Copy the data exactly from the line that contains "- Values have" through the line that contains "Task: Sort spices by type", keeping both end lines and leaving out everything else.

• _DATASET SECTION_
-=-=-
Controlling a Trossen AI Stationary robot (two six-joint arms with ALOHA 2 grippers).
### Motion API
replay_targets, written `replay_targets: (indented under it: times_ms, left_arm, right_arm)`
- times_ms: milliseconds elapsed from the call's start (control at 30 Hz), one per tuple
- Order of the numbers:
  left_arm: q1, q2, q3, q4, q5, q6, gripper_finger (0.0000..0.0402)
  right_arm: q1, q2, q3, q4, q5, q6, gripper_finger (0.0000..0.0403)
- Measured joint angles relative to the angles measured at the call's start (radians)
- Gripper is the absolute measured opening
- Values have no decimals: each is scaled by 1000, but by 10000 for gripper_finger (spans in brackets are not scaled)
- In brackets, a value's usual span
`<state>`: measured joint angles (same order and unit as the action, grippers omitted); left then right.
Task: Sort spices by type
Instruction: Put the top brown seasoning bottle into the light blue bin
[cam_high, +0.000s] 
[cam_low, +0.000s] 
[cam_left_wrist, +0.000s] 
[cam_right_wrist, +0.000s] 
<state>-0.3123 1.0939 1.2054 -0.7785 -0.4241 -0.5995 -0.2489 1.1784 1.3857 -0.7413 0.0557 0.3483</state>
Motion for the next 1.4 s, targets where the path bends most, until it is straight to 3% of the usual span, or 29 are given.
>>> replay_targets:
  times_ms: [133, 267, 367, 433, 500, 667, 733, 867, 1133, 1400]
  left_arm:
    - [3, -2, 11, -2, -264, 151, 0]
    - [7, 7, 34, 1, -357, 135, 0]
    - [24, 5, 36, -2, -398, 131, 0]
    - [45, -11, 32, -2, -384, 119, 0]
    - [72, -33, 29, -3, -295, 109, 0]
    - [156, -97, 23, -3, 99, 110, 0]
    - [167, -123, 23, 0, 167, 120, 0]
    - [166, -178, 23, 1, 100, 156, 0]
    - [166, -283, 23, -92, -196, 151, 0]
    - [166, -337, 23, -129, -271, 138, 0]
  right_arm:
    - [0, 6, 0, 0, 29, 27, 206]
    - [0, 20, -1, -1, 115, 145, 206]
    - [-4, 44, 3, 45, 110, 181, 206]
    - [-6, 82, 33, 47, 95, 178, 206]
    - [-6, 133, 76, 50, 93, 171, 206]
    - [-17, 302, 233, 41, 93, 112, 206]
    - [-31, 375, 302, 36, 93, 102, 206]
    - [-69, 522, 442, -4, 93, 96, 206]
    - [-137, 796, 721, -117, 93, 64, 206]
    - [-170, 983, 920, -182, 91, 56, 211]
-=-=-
• _TASK SOLUTION_
- Values have no decimals: each is scaled by 1000, but by 10000 for gripper_finger (spans in brackets are not scaled)
- In brackets, a value's usual span
`<state>`: measured joint angles (same order and unit as the action, grippers omitted); left then right.
Task: Sort spices by type

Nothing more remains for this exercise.